On 09/29/2014 04:48 PM, Dolph Mathews wrote:
> 
> 
> On Mon, Sep 29, 2014 at 6:01 AM, Sean Dague <s...@dague.net
> <mailto:s...@dague.net>> wrote:
> 
>     On 09/29/2014 05:06 AM, Thierry Carrez wrote:
>     > Sean Dague wrote:
>     >> Setuptools 6.0 was released Friday night. (Side note: as a service to
>     >> others releasing major software bumps on critical python software on a
>     >> Friday night should be avoided.)
>     >
>     > Since it's hard to prevent upstream from releasing over the weekends,
>     > could we somehow freeze our PyPI mirrors from Friday noon to Monday noon
>     > infra-team time ?
> 
>     Honestly, I'm not sure that would be very helpful.
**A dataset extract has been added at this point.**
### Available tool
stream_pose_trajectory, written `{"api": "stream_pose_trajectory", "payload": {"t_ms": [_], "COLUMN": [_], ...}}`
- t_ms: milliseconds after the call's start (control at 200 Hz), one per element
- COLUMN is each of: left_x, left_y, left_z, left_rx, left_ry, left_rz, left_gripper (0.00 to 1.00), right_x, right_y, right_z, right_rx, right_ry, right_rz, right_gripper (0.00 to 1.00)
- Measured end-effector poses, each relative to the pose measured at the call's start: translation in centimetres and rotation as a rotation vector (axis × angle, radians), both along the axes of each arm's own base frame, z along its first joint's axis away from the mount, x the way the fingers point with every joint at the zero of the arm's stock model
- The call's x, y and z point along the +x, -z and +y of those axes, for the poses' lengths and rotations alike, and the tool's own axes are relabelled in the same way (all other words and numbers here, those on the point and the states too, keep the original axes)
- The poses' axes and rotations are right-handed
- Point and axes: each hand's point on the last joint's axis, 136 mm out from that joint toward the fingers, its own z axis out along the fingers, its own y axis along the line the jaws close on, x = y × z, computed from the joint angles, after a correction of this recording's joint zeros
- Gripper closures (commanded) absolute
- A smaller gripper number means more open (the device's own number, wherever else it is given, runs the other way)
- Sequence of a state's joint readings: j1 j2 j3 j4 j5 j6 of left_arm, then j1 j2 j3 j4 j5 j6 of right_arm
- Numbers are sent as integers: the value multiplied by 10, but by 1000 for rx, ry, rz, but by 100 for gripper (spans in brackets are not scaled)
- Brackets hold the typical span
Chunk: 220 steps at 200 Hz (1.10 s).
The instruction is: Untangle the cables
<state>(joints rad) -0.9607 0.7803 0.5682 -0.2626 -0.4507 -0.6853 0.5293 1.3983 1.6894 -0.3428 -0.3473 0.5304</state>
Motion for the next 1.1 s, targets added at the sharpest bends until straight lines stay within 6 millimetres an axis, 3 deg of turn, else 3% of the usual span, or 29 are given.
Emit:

There tend to be
>     people with one eye open on things over the weekend (like I was this
>     weekend), and the fact that it was fixed then meant most people never
>     saw the break. If we did a giant requirements release every monday
>     morning it would also be *far* more difficult to figure out just based
>     on release dates which upstream dependency probably just killed us.
> 
> 
> What about a continuous delay? Like:
> 
> - never mirror a package until it's at least 72 hours old
> - never mirror a package if it's not the latest release
> 
> If a broken release is produced upstream, developers might be able to
> detect it before the gate consumes it. Further, if upstream produces a
> fixed release within 72 hours, the second rule would mean that infra
> doesn't consume the broken one, and will wait until the new one is 72
> hours old (and we don't have to blacklist it in requirements.txt just
> for our own sake).

Does our mirroring software support this (we are using upstream
mirroring software)? Would this hold true for stackforge libraries? (so
people would have to wait 3 days after their release to test with us).
How about when fixes land?

Honestly, I know it's painful, but the realities are that most people
don't find the bugs we find. They just don't test enough.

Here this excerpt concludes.